When used with a Norconex Crawler,
you can use the following XML to configure
Amazon CloudSearch as the <committer>
section of your
Norconex Crawler configuration:
<committer class="com.norconex.committer.cloudsearch.CloudSearchCommitter"> <!-- Mandatory: --> <documentEndpoint>...</documentEndpoint> <!-- Mandatory if not configured elsewhere: --> <accessKey>...</accessKey> <secretKey>...</secretKey> <!-- Optional settings: --> <fixBadIds>[false|true]</fixBadIds> <!-- Proxy (since 1.4.0) --> <proxyHost>...</proxyHost> <proxyPort>...</proxyPort> <proxyUsername>...</proxyUsername> <proxyPassword>...</proxyPassword> <!-- Use the following if password is encrypted. --> <proxyPasswordKey>...</proxyPasswordKey> <proxyPasswordKeySource>...</proxyPasswordKeySource> <sourceReferenceField keep="[false|true]">...</sourceReferenceField> <sourceContentField keep="[false|true]">...</sourceContentField> <targetContentField>...</targetContentField> <commitBatchSize>...</commitBatchSize> <queueDir>...</queueDir> <queueSize>...</queueSize> <maxRetries>...</maxRetries> <maxRetryWait>...</maxRetryWait> </committer>
Tag descriptions:
Tag | Description |
---|---|
documentEndpoint | CloudSearch document endpoint (where to send documents for indexing). |
accessKey | Optional CloudSearch access key. Will be taken from environment when blank. |
secretKey | Optional CloudSearch secret key.

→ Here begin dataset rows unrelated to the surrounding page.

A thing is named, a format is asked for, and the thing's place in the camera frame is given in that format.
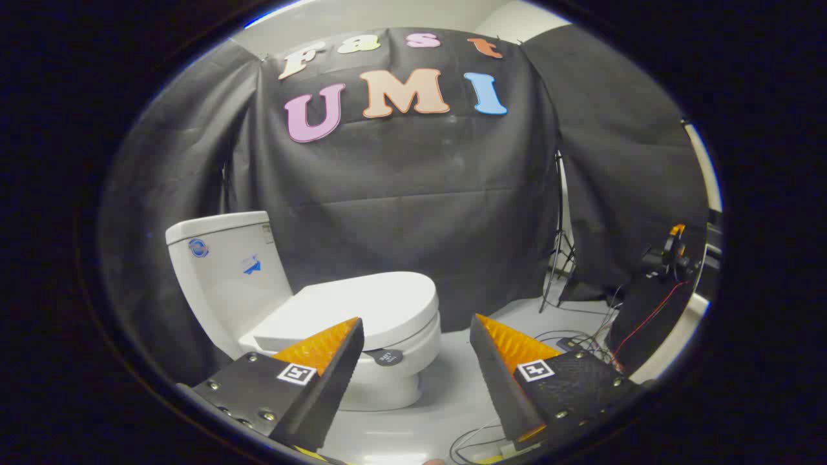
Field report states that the red cable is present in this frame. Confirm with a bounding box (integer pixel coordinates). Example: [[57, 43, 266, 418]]
[[612, 281, 691, 361]]

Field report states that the white toilet lid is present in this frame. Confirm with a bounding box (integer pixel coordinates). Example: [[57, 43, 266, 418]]
[[253, 271, 440, 367]]

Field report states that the black device with orange part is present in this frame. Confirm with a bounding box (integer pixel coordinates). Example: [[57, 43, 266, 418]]
[[642, 223, 703, 282]]

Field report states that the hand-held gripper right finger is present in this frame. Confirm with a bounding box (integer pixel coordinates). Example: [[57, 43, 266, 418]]
[[469, 314, 650, 453]]

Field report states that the bundle of floor cables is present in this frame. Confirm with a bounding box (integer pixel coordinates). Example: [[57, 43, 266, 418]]
[[449, 284, 624, 465]]

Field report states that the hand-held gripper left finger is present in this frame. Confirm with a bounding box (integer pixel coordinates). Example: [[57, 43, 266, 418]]
[[176, 316, 366, 463]]

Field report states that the dark cloth covered stand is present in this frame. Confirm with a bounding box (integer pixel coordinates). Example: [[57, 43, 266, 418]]
[[607, 270, 700, 377]]

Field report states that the white ceramic toilet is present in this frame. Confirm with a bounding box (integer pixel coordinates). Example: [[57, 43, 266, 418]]
[[165, 211, 443, 412]]

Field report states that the black tripod stand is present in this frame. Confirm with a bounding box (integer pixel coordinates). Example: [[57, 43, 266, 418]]
[[539, 152, 577, 314]]

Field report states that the white toilet seat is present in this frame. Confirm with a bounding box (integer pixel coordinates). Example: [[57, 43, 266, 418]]
[[238, 315, 443, 372]]

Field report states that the black backdrop cloth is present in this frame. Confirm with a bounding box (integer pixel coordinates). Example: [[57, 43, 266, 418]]
[[100, 26, 711, 388]]

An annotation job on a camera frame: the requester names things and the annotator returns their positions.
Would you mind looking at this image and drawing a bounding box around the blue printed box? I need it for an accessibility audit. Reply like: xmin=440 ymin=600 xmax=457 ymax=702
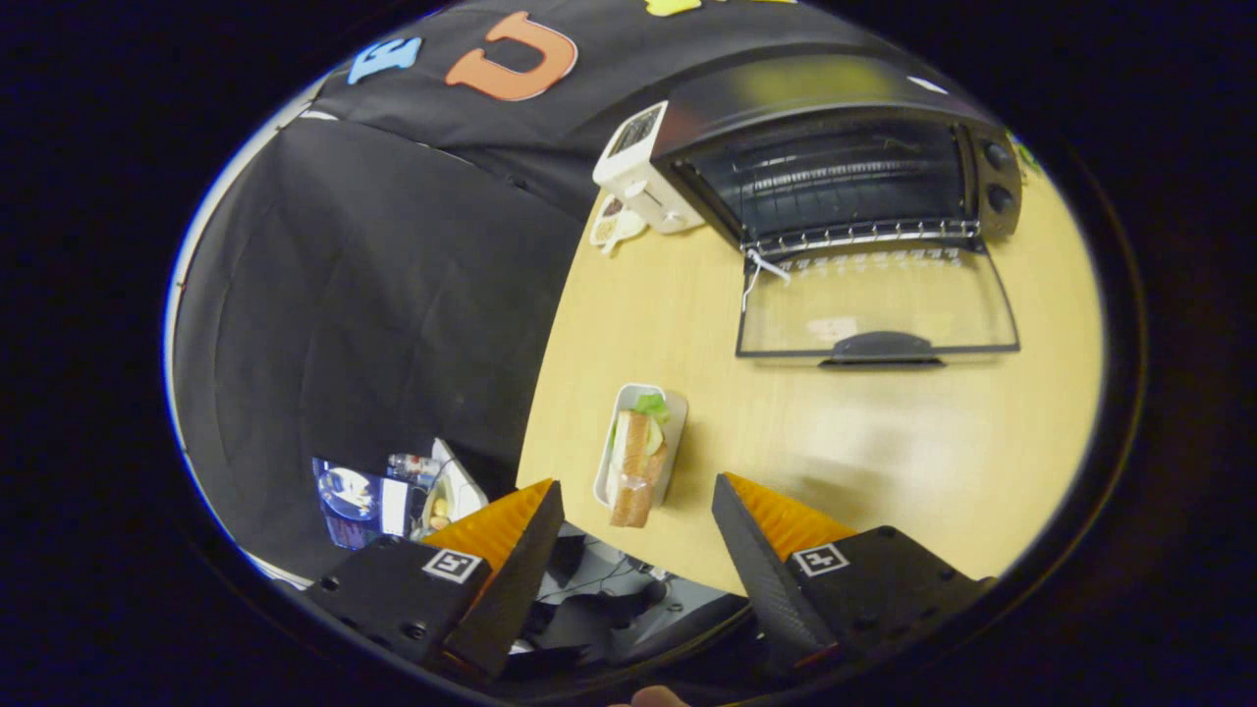
xmin=312 ymin=457 xmax=413 ymax=549

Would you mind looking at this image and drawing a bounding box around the white pop-up toaster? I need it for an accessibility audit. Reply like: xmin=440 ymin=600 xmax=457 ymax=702
xmin=592 ymin=101 xmax=706 ymax=235

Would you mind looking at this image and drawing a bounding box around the black toaster oven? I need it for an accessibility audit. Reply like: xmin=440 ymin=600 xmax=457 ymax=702
xmin=650 ymin=54 xmax=1024 ymax=369

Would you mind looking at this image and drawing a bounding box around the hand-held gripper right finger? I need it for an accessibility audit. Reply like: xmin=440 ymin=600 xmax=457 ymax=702
xmin=711 ymin=472 xmax=995 ymax=669

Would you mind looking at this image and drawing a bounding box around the white open container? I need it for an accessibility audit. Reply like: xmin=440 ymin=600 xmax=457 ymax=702
xmin=422 ymin=439 xmax=489 ymax=541

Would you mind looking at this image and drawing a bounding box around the small white divided dish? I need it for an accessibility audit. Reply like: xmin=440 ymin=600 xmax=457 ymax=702
xmin=589 ymin=194 xmax=649 ymax=256

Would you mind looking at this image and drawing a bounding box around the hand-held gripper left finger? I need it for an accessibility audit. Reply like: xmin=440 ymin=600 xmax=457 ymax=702
xmin=304 ymin=478 xmax=568 ymax=680

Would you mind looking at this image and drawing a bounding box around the sandwich with lettuce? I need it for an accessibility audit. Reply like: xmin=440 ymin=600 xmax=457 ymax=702
xmin=604 ymin=393 xmax=672 ymax=529

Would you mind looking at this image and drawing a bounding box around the white rectangular tray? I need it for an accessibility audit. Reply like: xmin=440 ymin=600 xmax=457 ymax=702
xmin=593 ymin=383 xmax=688 ymax=510

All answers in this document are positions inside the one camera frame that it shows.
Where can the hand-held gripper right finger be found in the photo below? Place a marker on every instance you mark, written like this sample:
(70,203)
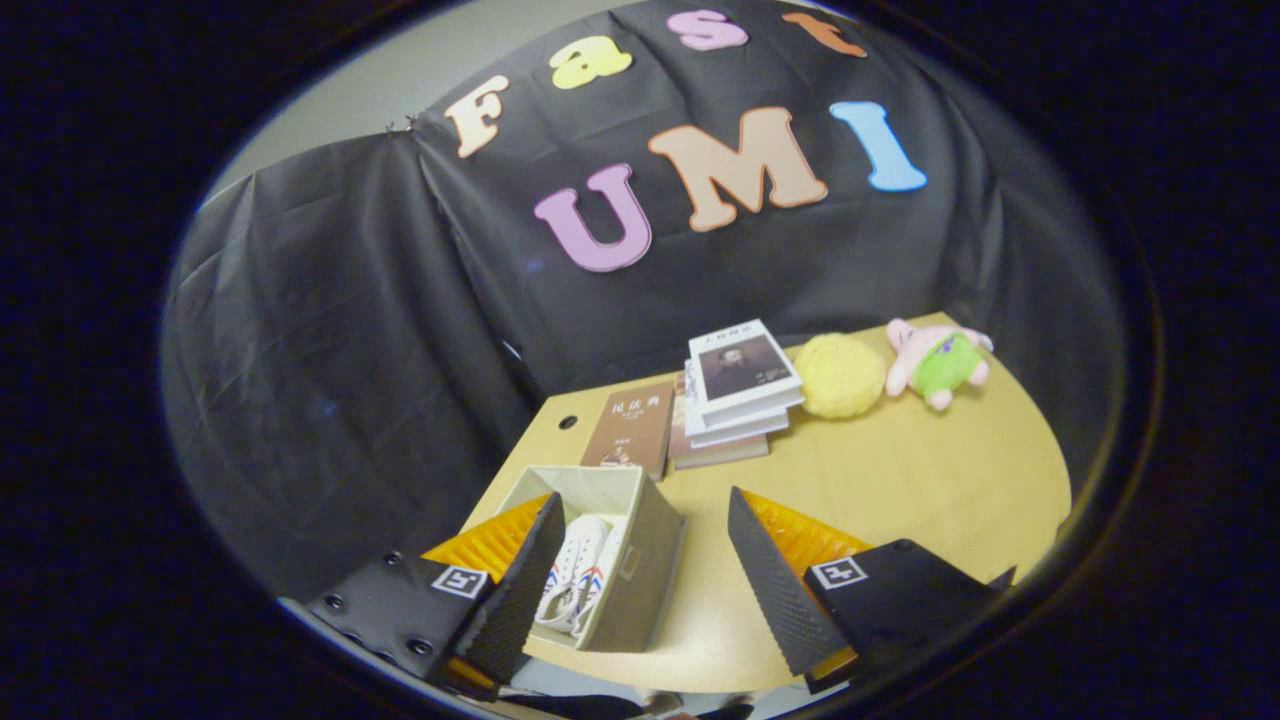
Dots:
(775,600)

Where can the pinkish brown book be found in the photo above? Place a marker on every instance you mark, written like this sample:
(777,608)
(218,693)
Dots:
(720,453)

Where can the yellow round plush toy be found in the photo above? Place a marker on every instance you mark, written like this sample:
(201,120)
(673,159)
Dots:
(840,375)

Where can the plain white book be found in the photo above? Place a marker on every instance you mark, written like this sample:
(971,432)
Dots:
(740,428)

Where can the brown cover book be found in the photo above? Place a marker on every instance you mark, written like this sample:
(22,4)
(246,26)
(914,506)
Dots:
(630,425)

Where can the white book with portrait cover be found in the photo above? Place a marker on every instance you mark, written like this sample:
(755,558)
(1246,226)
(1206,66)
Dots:
(745,365)

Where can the cream fabric storage box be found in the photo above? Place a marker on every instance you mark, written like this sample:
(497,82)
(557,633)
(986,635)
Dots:
(650,570)

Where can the white striped shoe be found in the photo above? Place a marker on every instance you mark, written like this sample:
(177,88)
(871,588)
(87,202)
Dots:
(575,550)
(603,580)

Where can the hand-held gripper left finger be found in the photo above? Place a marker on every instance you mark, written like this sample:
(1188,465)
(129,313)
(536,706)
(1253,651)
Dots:
(520,600)

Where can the black backdrop cloth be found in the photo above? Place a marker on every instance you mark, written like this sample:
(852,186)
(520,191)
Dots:
(350,350)

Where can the pink and green plush toy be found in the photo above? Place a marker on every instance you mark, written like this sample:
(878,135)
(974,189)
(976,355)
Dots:
(940,365)

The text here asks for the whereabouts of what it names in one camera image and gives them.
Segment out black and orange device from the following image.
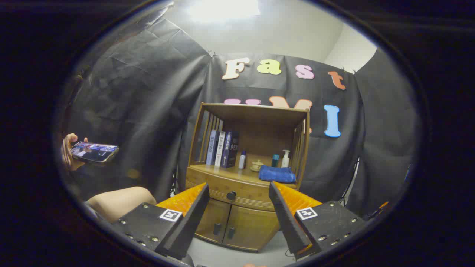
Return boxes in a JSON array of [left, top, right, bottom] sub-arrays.
[[366, 200, 390, 219]]

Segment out white stand pole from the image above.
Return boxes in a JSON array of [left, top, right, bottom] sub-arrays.
[[340, 158, 360, 206]]

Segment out dark blue book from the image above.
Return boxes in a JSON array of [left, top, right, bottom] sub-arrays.
[[222, 130, 239, 169]]

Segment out wooden cabinet door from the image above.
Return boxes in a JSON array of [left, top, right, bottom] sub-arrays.
[[195, 198, 231, 244], [223, 205, 279, 252]]

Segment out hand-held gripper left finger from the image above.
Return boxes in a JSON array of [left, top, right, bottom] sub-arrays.
[[111, 182, 210, 261]]

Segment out white book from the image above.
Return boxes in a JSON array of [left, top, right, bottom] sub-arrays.
[[214, 131, 226, 167]]

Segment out person's leg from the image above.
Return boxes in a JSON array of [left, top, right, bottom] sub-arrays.
[[87, 187, 157, 223]]

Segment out wooden cabinet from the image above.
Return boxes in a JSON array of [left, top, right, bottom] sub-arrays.
[[184, 102, 311, 253]]

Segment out blue folded towel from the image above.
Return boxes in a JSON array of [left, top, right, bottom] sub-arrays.
[[259, 165, 297, 184]]

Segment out black smartphone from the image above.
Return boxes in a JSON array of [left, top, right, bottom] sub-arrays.
[[70, 141, 119, 164]]

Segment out light blue book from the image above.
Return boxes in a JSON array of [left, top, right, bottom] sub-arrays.
[[206, 130, 220, 166]]

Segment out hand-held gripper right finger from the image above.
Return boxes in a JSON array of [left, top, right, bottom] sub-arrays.
[[269, 181, 368, 260]]

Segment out wooden drawer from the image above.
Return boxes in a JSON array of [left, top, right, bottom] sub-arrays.
[[185, 171, 282, 212]]

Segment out wooden countertop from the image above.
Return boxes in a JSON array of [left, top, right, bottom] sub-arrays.
[[187, 153, 302, 186]]

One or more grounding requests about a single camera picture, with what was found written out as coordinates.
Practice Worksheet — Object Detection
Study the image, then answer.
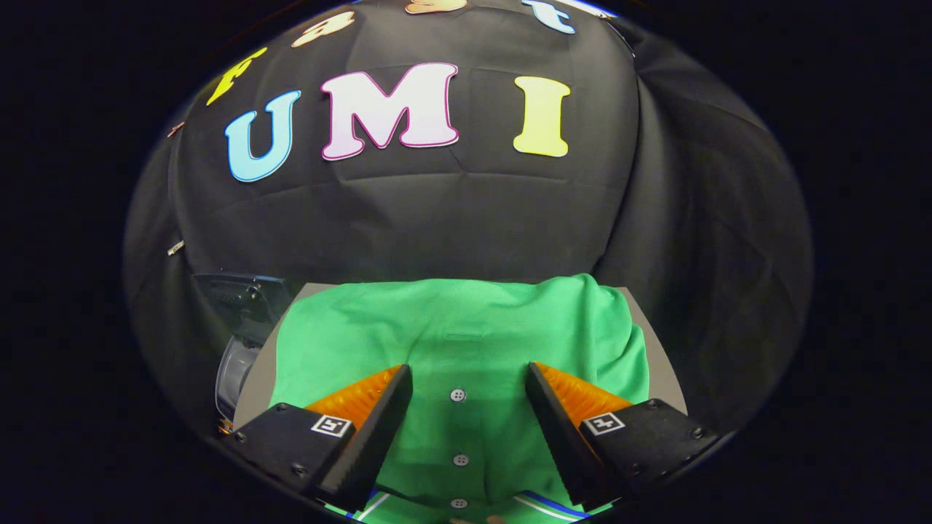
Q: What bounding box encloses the black backdrop cloth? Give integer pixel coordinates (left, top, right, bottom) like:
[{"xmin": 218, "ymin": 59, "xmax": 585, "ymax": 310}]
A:
[{"xmin": 122, "ymin": 0, "xmax": 815, "ymax": 439}]

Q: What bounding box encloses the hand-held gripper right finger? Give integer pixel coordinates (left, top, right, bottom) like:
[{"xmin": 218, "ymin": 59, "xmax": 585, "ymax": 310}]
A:
[{"xmin": 524, "ymin": 361, "xmax": 722, "ymax": 512}]

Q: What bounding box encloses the green polo shirt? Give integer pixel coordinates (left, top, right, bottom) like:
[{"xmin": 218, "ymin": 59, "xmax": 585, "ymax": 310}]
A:
[{"xmin": 268, "ymin": 273, "xmax": 651, "ymax": 524}]

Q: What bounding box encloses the dark washing machine lid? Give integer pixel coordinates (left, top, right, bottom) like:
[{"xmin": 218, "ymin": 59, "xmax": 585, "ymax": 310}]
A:
[{"xmin": 192, "ymin": 272, "xmax": 301, "ymax": 347}]

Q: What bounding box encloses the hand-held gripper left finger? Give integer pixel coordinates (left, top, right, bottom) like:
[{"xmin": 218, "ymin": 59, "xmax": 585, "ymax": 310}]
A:
[{"xmin": 218, "ymin": 364, "xmax": 414, "ymax": 514}]

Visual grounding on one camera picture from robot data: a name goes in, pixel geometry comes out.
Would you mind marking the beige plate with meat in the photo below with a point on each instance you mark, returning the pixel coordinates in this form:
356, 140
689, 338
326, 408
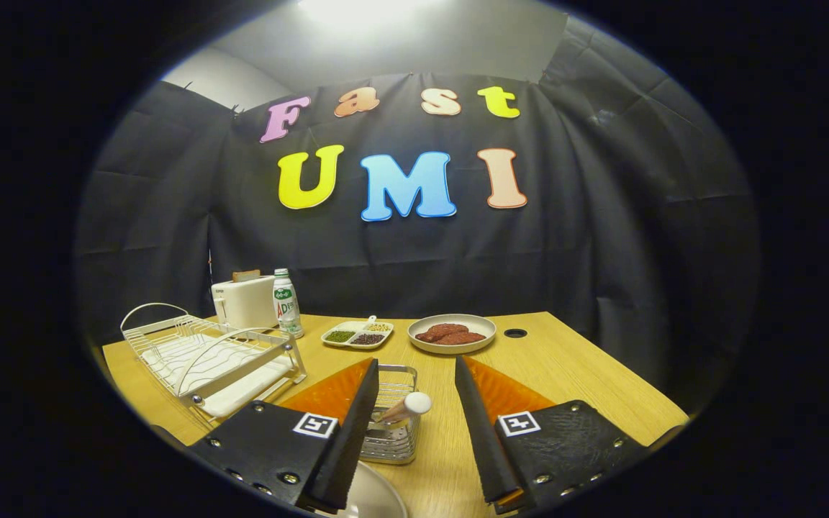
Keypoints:
429, 346

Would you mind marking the black backdrop cloth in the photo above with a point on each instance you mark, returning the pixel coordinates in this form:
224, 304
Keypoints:
587, 252

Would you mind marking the plastic bottle with green label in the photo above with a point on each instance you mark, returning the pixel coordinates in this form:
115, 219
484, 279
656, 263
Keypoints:
286, 306

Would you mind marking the red meat piece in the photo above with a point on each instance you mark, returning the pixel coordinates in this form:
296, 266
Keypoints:
466, 338
442, 331

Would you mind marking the white divided condiment tray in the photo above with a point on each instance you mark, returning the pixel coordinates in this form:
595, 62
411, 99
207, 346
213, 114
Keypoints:
357, 335

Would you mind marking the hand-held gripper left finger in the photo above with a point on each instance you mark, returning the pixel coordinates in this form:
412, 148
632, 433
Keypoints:
353, 432

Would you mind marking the bread slice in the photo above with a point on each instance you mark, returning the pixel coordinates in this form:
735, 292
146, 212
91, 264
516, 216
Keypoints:
246, 275

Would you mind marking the white toaster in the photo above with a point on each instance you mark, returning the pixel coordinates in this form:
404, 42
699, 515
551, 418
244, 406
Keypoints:
245, 302

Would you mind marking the beige round plate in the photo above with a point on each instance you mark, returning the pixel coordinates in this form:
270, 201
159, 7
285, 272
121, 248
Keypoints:
375, 496

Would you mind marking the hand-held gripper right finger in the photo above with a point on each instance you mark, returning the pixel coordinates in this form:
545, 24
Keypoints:
479, 432

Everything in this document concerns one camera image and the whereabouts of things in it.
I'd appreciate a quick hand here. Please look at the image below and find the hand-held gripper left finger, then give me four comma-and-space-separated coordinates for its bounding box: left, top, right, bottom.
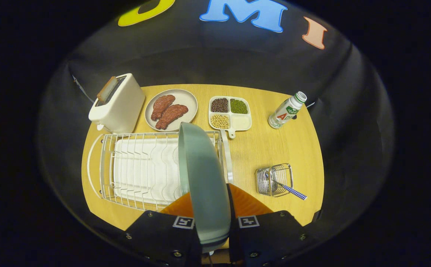
123, 191, 203, 267

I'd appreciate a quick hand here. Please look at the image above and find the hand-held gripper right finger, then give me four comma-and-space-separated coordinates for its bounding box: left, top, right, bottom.
226, 183, 310, 267

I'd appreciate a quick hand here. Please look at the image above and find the spoon with checkered handle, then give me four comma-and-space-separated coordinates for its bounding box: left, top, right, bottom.
265, 174, 308, 201

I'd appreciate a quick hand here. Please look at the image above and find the metal wire basket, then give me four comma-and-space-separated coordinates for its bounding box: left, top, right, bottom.
255, 164, 294, 197

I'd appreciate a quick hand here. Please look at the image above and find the pale green plate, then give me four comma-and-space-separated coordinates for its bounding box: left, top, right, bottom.
178, 122, 232, 253

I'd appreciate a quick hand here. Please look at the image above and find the white wire dish rack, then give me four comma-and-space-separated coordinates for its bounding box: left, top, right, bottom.
87, 130, 234, 212

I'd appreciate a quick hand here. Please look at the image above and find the beige round plate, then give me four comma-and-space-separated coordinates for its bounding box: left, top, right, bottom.
145, 89, 198, 132

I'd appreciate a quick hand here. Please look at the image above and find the white drip tray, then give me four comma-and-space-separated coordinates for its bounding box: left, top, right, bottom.
113, 138, 186, 205

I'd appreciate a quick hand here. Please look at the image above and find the white divided tray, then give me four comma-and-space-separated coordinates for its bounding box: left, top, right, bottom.
208, 96, 252, 139

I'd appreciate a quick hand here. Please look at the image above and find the brown meat slice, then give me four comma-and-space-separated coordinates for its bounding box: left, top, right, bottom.
151, 95, 176, 121
155, 104, 189, 130

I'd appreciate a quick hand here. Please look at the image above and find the pile of yellow soybeans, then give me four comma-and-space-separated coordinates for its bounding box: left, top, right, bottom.
211, 114, 231, 129

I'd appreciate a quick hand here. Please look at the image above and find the white green drink bottle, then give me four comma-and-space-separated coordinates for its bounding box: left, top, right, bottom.
268, 91, 307, 129

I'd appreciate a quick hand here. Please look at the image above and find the pile of green beans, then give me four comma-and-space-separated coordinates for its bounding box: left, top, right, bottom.
230, 98, 248, 114

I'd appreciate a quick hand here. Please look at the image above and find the cream toaster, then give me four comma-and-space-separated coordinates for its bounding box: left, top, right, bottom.
88, 73, 146, 134

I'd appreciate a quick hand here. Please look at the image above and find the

Will be taken from environment when blank. |
fixBadIds | Flag to fix ids not matching CloudSearch ID limitations. |
proxyHost | Optional proxy host. |
proxyPort | Optional proxy port. |
proxyUsername | Optional proxy username. |
proxyPassword | Optional proxy password. |
proxyPasswordKey | Optional proxy password key if password is encrypted. Refer to the API Documentation for more details. |
proxyPasswordKeySource |
Optional password encryption key source.
One of key , file , environment ,
or property .
Refer to the
API Documentation for more details.
|
sourceReferenceField | Name of source field that will be mapped to the CloudSearch target
id field. Default is the document reference the Committer stores as
committer.reference . Once re-mapped, the metadata source
field is deleted, unless keep is set to true. |
targetReferenceField | Name of target id field. Default is id . |
sourceContentField | CloudSearch source field name for a document content/body.
Default is not a field, but rather the document body content.
Once re-mapped, the metadata source field is deleted, unless
keep is set to true. |
targetContentField | CloudSearch target field name for a document content/body. Default is: content. |
queueDir | Path where to queue files before sending them to CloudSearch. Default is: ./committer-queue |
queueSize | Number of documents or deletes to queue before sending to CloudSearch. Default is: 1000. |
commitBatchSize | Maximum number of documents to send CloudSearch at once. Default is: 100. |
maxRetries | Maximum number of retries upon commit failures. Default is: 0 (no retry). |
maxRetryWait | Delay between retries. Default is: 0 (no delay). |